I spent a decade working in academia (university level) here in Canada so I know what I am talking about when I say that you will not find a job with only your Master's degree. Hell, I have a B.A. (Hons) and an M.A. from Canadian universities and I have taught at the university level while in graduate school and I wouldn't even dream of applying to teach at a university as a full-time job unless I was to go back and finish the PhD that I abandoned.

You keep asking the question but the answer hasn't changed - here in Canada you are not qualified to get the position you have in India.


----------



## shalinipuri10 (Jul 10, 2014)

i have done my master of computer engineering and my area of intrest is computer networks but wanted to find out will it affect my immigration process because the consultants here suggest that there is no problem with immigration


----------



## WestCoastCanadianGirl (Mar 17, 2012)

shalinipuri10 said:


> i have done my master of computer engineering and my area of intrest is computer networks but wanted to find out will it affect my immigration process because the consultants here suggest that there is no problem with immigration


The consultants are very much _wrong_.

Colchar has stated that _he has worked in Canadian academia_, so he knows what he's talking about. Your consultant (whom I am assuming is located in India) _*does not have a clue *as to what one's job prospects are like in Canadian post secondary academia_. 

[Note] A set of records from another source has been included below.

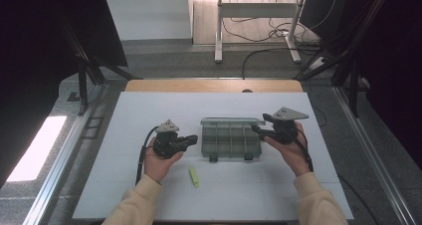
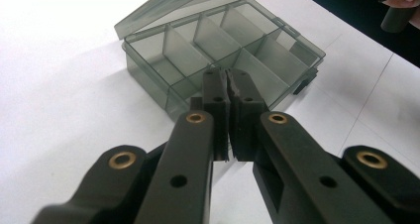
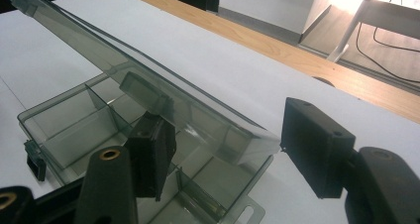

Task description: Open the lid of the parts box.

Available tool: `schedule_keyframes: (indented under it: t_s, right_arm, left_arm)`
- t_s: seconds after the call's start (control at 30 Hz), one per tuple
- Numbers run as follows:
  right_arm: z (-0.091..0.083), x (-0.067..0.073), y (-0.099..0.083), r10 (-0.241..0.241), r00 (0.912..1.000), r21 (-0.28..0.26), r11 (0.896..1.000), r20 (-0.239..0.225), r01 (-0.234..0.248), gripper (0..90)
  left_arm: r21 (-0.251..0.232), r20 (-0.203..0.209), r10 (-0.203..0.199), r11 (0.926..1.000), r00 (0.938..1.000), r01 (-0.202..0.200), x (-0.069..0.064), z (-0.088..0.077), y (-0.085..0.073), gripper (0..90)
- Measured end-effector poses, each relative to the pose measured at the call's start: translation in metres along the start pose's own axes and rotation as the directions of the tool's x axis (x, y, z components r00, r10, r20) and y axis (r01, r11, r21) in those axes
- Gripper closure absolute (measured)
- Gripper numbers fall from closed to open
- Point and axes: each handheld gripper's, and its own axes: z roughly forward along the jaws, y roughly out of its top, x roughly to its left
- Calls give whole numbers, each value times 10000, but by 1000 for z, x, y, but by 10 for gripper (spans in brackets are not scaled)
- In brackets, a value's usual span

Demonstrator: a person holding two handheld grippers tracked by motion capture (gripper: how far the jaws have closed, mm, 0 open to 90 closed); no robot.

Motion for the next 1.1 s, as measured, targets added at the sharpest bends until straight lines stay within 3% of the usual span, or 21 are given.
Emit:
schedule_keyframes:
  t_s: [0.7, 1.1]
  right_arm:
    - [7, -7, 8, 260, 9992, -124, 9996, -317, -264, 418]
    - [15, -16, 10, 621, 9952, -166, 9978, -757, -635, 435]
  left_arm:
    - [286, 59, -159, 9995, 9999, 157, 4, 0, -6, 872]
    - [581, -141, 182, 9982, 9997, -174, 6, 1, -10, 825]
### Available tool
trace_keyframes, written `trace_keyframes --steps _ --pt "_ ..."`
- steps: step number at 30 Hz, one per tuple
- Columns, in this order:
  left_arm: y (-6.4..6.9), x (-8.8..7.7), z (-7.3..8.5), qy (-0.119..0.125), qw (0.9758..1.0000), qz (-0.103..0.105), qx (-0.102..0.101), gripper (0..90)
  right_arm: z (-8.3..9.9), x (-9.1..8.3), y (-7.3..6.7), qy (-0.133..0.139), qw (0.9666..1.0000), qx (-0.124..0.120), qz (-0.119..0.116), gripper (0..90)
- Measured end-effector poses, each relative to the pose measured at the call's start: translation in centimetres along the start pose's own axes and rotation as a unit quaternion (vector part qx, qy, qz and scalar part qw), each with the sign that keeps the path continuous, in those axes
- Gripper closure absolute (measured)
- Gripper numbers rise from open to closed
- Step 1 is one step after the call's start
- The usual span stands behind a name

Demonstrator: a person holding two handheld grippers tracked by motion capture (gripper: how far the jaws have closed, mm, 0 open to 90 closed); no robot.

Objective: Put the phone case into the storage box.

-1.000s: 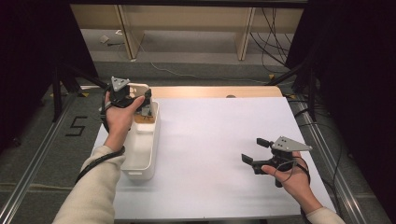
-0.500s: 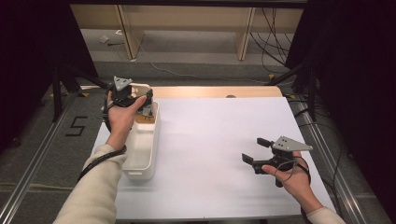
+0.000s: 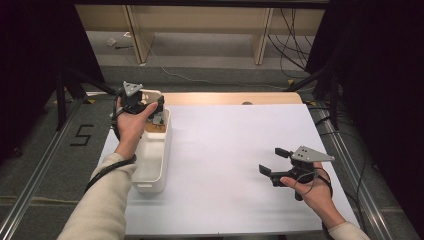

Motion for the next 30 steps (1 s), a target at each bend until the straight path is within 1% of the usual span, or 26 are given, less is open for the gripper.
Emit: trace_keyframes --steps 10,13,14,15,16,17,24,25,26,27,30 --pt "0.0 0.4 0.3 -0.009 1.0000 -0.001 0.002 10.5 0.0 0.0 0.1 0.000 1.0000 0.000 -0.001 10.3" --pt "0.0 0.5 0.4 -0.013 0.9999 -0.002 0.005 10.4 0.0 0.0 0.0 -0.001 1.0000 0.000 -0.002 10.3" --pt "-0.1 0.6 0.4 -0.010 0.9999 0.000 0.012 10.4 0.0 0.0 0.0 -0.001 1.0000 0.000 -0.001 10.3" --pt "-0.1 0.7 0.4 -0.011 0.9999 -0.001 0.012 10.4 0.0 0.0 0.0 -0.001 1.0000 0.000 -0.001 10.3" --pt "-0.1 0.7 0.4 -0.012 0.9999 -0.002 0.011 10.3 0.0 0.1 0.0 -0.001 1.0000 0.001 -0.001 10.3" --pt "-0.1 0.7 0.6 -0.016 0.9999 -0.003 0.004 10.3 0.0 0.1 0.0 -0.001 1.0000 0.001 -0.001 10.3" --pt "-0.1 1.0 0.8 -0.021 0.9998 -0.003 0.004 10.2 0.0 0.0 0.0 -0.001 1.0000 0.001 -0.001 10.3" --pt "-0.5 1.0 0.7 -0.018 0.9996 -0.007 0.021 10.2 0.0 0.0 0.0 -0.001 1.0000 0.001 -0.001 10.3" --pt "-0.5 1.1 0.7 -0.020 0.9996 -0.008 0.021 10.2 0.0 0.0 0.0 -0.001 1.0000 0.001 -0.001 10.3" --pt "-0.2 1.1 1.0 -0.025 0.9997 -0.003 0.004 10.1 0.0 0.0 0.0 -0.001 1.0000 0.001 -0.001 10.3" --pt "-0.2 1.2 1.2 -0.030 0.9995 -0.003 0.004 10.0 0.0 0.0 0.1 -0.001 1.0000 0.000 -0.001 10.3"
Point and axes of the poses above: each handheld gripper's, and its own axes: x roughly forward along the jaws, z roughly out of its underside, y roughly to its right, the point moved 7 cm from there along x, roughly forward along the jaws, and after that the axes turned 5 degrees about z, right-handed, at the moved point
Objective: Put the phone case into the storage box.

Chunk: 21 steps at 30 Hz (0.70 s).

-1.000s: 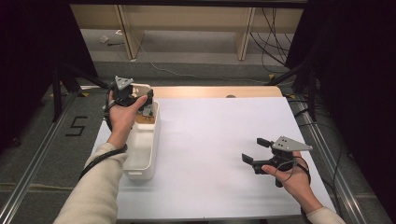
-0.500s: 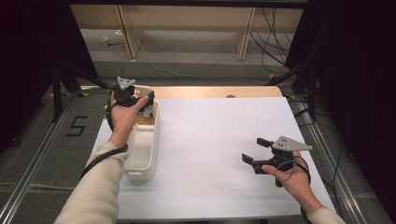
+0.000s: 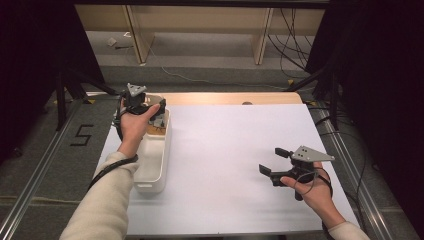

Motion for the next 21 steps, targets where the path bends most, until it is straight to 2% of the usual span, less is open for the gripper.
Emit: trace_keyframes --steps 21 --pt "-0.17 0.89 0.95 -0.017 0.9998 -0.008 0.000 9.3 -0.03 -0.03 0.03 0.000 1.0000 0.001 0.001 10.3"
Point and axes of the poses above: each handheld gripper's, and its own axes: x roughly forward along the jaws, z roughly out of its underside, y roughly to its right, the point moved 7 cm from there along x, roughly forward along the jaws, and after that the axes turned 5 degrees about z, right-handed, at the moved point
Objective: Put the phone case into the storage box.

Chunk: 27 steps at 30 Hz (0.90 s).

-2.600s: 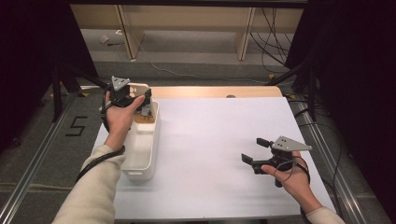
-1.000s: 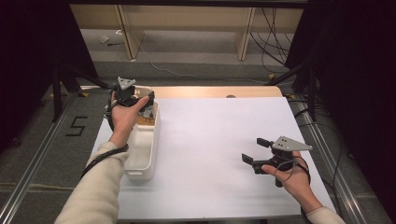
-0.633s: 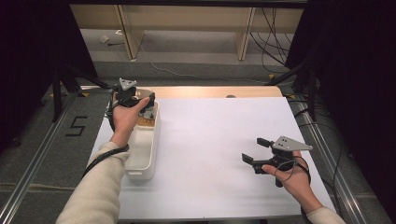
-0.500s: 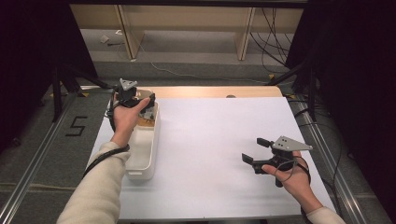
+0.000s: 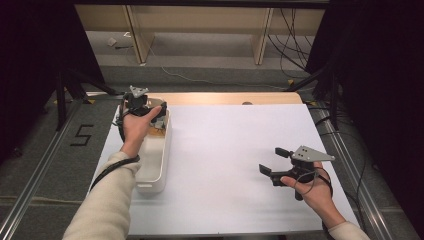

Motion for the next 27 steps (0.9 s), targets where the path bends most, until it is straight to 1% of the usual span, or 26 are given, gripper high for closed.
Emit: trace_keyframes --steps 11,19,25,27 --pt "0.08 0.24 -0.06 -0.002 1.0000 -0.002 0.002 9.0 -0.04 -0.01 0.04 0.002 1.0000 0.001 0.001 10.3" --pt "0.08 0.36 -0.20 0.000 1.0000 0.001 0.001 8.7 -0.03 -0.01 0.02 0.001 1.0000 0.001 0.001 10.3" --pt "0.07 0.48 -0.41 0.003 1.0000 0.003 0.001 6.7 -0.03 -0.02 0.03 0.001 1.0000 0.001 0.000 10.3" --pt "0.13 0.50 -0.46 0.004 1.0000 0.006 -0.001 6.3 -0.05 -0.03 0.04 0.002 1.0000 0.002 0.000 10.3"
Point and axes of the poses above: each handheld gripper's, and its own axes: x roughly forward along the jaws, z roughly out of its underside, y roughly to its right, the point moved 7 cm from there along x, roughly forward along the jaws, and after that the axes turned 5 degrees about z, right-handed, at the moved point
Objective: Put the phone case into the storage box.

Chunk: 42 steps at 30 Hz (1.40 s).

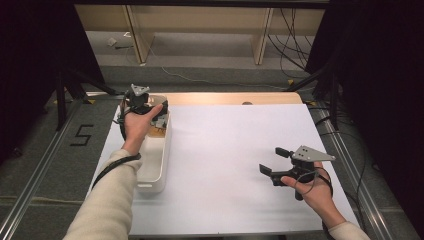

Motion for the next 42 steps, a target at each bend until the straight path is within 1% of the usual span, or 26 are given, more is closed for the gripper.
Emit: trace_keyframes --steps 4,11,20,23,27,29,30,31,32,37,38,39,42 --pt "0.1 0.1 -0.2 0.001 1.0000 0.001 0.002 4.4 0.0 0.0 0.0 0.000 1.0000 0.000 0.000 10.3" --pt "0.4 0.0 -0.8 0.011 0.9999 0.001 0.006 2.4 0.0 0.0 0.1 0.000 1.0000 0.001 0.000 10.3" --pt "0.6 -0.7 -1.5 0.019 0.9997 0.001 0.014 2.0 0.0 0.0 0.0 -0.001 1.0000 -0.001 0.001 10.3" --pt "0.7 -1.3 -1.5 0.018 0.9997 0.003 0.013 3.9 0.0 0.0 0.0 -0.001 1.0000 -0.001 0.001 10.3" --pt "0.7 -2.1 -1.4 0.018 0.9997 0.006 0.017 4.6 0.0 0.0 0.1 -0.001 1.0000 -0.001 0.002 10.3" --pt "0.8 -2.5 -1.4 0.017 0.9997 0.013 0.012 4.9 0.0 0.0 0.1 -0.001 1.0000 0.000 0.002 10.3" --pt "1.0 -2.7 -1.4 0.020 0.9995 0.020 0.010 5.0 0.0 0.0 0.1 -0.001 1.0000 0.000 0.003 10.3" --pt "0.9 -3.1 -1.5 0.020 0.9996 0.018 0.009 5.1 0.0 0.0 0.1 -0.001 1.0000 -0.001 0.003 10.3" --pt "1.0 -3.3 -1.5 0.020 0.9996 0.020 0.009 5.4 0.0 0.0 0.0 -0.001 1.0000 0.000 0.003 10.3" --pt "1.2 -4.5 -1.4 0.015 0.9994 0.028 0.013 5.6 0.0 0.0 0.0 -0.002 1.0000 -0.001 0.003 10.3" --pt "1.2 -4.5 -1.4 0.015 0.9994 0.028 0.013 5.7 0.0 0.0 0.0 -0.002 1.0000 -0.001 0.003 10.3" --pt "1.4 -5.0 -1.3 0.016 0.9993 0.032 0.013 5.7 -0.1 0.0 0.0 -0.001 1.0000 -0.001 0.003 10.3" --pt "1.7 -5.7 -1.0 0.016 0.9989 0.041 0.014 5.8 -0.1 0.0 0.1 -0.001 1.0000 -0.002 0.004 10.3"
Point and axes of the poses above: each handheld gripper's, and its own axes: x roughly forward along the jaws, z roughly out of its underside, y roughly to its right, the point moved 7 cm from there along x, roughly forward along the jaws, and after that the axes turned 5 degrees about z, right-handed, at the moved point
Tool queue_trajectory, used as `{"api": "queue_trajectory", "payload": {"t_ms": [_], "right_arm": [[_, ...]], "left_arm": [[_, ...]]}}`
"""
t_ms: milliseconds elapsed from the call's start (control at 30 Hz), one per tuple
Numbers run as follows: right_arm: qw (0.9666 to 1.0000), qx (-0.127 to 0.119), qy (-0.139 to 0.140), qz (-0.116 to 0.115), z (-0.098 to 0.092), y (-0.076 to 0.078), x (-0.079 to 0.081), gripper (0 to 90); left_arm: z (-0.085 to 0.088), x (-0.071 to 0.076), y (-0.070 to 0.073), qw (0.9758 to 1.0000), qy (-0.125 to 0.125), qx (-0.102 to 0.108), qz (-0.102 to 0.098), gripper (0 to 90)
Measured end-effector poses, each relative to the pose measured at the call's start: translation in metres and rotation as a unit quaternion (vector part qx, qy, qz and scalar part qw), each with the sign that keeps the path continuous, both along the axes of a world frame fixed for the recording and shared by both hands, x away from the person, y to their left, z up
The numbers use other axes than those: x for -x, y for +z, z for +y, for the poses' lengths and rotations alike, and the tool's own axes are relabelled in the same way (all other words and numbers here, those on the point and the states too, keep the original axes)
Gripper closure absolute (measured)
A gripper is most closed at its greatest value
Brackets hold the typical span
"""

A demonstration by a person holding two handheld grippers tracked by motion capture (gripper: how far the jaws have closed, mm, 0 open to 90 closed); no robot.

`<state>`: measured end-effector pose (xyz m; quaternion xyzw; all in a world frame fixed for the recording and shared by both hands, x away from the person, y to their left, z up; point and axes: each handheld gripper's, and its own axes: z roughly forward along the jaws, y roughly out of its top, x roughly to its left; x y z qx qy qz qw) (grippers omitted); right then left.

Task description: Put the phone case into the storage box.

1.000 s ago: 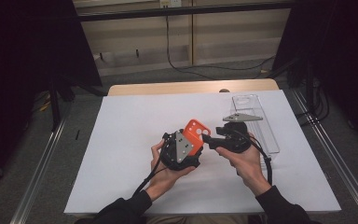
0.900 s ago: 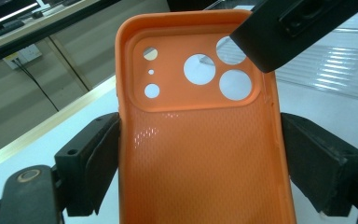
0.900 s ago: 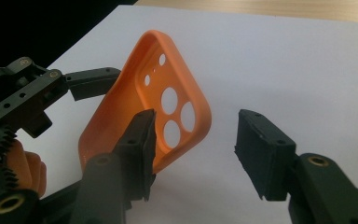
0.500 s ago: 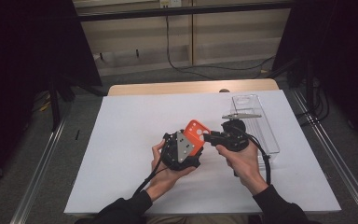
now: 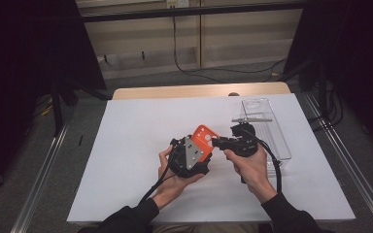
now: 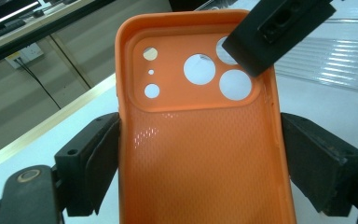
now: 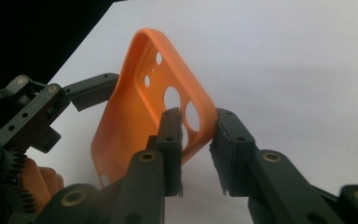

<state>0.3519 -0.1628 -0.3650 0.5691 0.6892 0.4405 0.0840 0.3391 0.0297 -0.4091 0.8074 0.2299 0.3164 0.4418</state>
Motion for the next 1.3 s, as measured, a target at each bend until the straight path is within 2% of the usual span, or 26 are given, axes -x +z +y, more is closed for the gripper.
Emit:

It's one thing to be able to read requirements off of a list supplied by the government... anyone can do it (even my 70 year old Mother or either of my 4 year old nephews can do this), but it's a completely different thing to actually go into that job market and look for a job... _you need to speak to someone *who has worked or is working in the job market that you aspire to*_. Colchar has worked in that job market and he is telling you the cold hard facts. 

Besides, even if CIC did give you a work permit, _there is no way on earth that you will get a university job of any kind in Canada with only a Master of Computer Engineering degree_. 

Do you not think that Computer Science isn't as popular in Canada as it is in India?! Do you not think that students would be interested in getting that designation at a _Canadian_ university in order to have a chance at getting a job in Canada or the US or the rest of the English speaking world? My brother studied robotics and automation at one of the better technical schools in Canada in the mid 1990s and was later offered a chance by his employer to go back and get a Computer Science degree for free (his work would pay his tuition)... I have friends who were taking Computer Science courses at university in the early 1990s... hell, an ex boyfriend of mine went back to school to get a BSc in Computer Science a few years after completing a B.A. in English.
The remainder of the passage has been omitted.